(Records from a data source)
◆ ◆ ◆ ◆ ◆ ◆ ◆

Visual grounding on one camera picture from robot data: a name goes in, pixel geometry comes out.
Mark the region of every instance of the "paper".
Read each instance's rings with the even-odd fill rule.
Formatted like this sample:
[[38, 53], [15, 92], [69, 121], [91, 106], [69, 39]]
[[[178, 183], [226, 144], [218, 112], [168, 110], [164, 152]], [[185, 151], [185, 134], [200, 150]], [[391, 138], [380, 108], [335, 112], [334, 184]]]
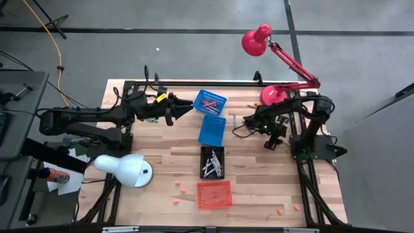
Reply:
[[[72, 156], [72, 157], [75, 157], [79, 160], [82, 160], [83, 162], [87, 162], [89, 160], [89, 158], [86, 157], [86, 155], [76, 156], [76, 150], [74, 148], [69, 150], [69, 155]], [[71, 192], [77, 192], [80, 189], [80, 186], [82, 185], [82, 181], [83, 181], [83, 174], [82, 173], [70, 171], [70, 170], [65, 169], [65, 168], [60, 168], [60, 167], [58, 167], [54, 164], [50, 164], [48, 162], [43, 162], [43, 165], [44, 165], [45, 168], [54, 168], [56, 170], [67, 172], [71, 176], [71, 178], [69, 179], [69, 181], [66, 184], [58, 184], [58, 183], [55, 183], [55, 182], [47, 182], [47, 187], [48, 187], [50, 192], [55, 190], [55, 189], [58, 189], [58, 195], [63, 195], [63, 194], [71, 193]]]

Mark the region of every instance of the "lamp arm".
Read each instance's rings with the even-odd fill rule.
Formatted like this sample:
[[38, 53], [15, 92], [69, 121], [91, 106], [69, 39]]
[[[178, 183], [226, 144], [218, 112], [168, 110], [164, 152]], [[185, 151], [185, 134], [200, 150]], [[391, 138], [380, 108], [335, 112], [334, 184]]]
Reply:
[[309, 73], [305, 68], [303, 68], [295, 59], [293, 59], [287, 52], [285, 52], [278, 43], [274, 41], [269, 41], [269, 47], [282, 61], [284, 61], [290, 69], [296, 72], [301, 76], [306, 83], [292, 83], [292, 84], [279, 84], [276, 87], [280, 91], [291, 91], [298, 89], [307, 89], [307, 88], [319, 88], [321, 83], [318, 81], [317, 77]]

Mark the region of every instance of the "lamp base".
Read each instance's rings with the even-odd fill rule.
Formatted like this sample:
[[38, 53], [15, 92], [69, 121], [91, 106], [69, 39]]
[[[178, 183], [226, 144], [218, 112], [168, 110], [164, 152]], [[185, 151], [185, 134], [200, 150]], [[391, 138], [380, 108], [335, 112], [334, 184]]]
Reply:
[[147, 161], [142, 161], [140, 175], [135, 183], [135, 188], [142, 188], [149, 184], [153, 178], [153, 168]]
[[272, 105], [284, 101], [287, 98], [287, 93], [280, 91], [275, 86], [265, 87], [260, 94], [260, 102], [263, 105]]

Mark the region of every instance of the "black floor stripe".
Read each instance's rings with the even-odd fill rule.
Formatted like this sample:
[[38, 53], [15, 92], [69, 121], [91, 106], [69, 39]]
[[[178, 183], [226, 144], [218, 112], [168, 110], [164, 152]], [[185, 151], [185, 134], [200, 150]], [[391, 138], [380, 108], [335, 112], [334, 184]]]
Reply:
[[413, 31], [335, 31], [335, 30], [297, 30], [300, 36], [414, 36]]
[[295, 24], [293, 23], [292, 9], [290, 8], [289, 0], [283, 0], [283, 2], [285, 3], [287, 25], [289, 27], [289, 32], [290, 32], [290, 41], [292, 42], [293, 58], [299, 64], [302, 64], [301, 59], [300, 59], [300, 53], [299, 53], [298, 39], [296, 37]]
[[[348, 30], [273, 30], [273, 35], [289, 35], [291, 32], [297, 36], [414, 36], [414, 31], [348, 31]], [[78, 28], [61, 27], [64, 33], [92, 33], [92, 34], [245, 34], [252, 29], [143, 29], [143, 28]], [[0, 32], [44, 32], [37, 27], [0, 27]]]
[[[252, 29], [139, 29], [139, 28], [71, 28], [61, 27], [64, 33], [97, 33], [97, 34], [240, 34]], [[0, 27], [3, 32], [44, 32], [43, 28], [34, 27]], [[289, 30], [273, 30], [273, 35], [288, 35]]]

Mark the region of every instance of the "lamp shade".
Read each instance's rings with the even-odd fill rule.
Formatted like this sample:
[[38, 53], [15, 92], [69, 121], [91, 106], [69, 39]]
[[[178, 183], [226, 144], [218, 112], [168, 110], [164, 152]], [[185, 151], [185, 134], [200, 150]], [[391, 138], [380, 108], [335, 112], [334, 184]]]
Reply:
[[247, 32], [241, 39], [241, 46], [251, 56], [260, 56], [267, 48], [267, 38], [272, 33], [272, 27], [263, 23], [257, 30]]
[[141, 154], [130, 154], [120, 159], [101, 155], [94, 161], [96, 169], [112, 173], [123, 185], [130, 188], [140, 188], [147, 185], [153, 176], [151, 165], [144, 161]]

◆ ◆ ◆ ◆ ◆ ◆ ◆

▶ Exercise goal: Determine how many lines in the records above hold the word "lamp", and answer with that number only.

▶ Problem solution: 3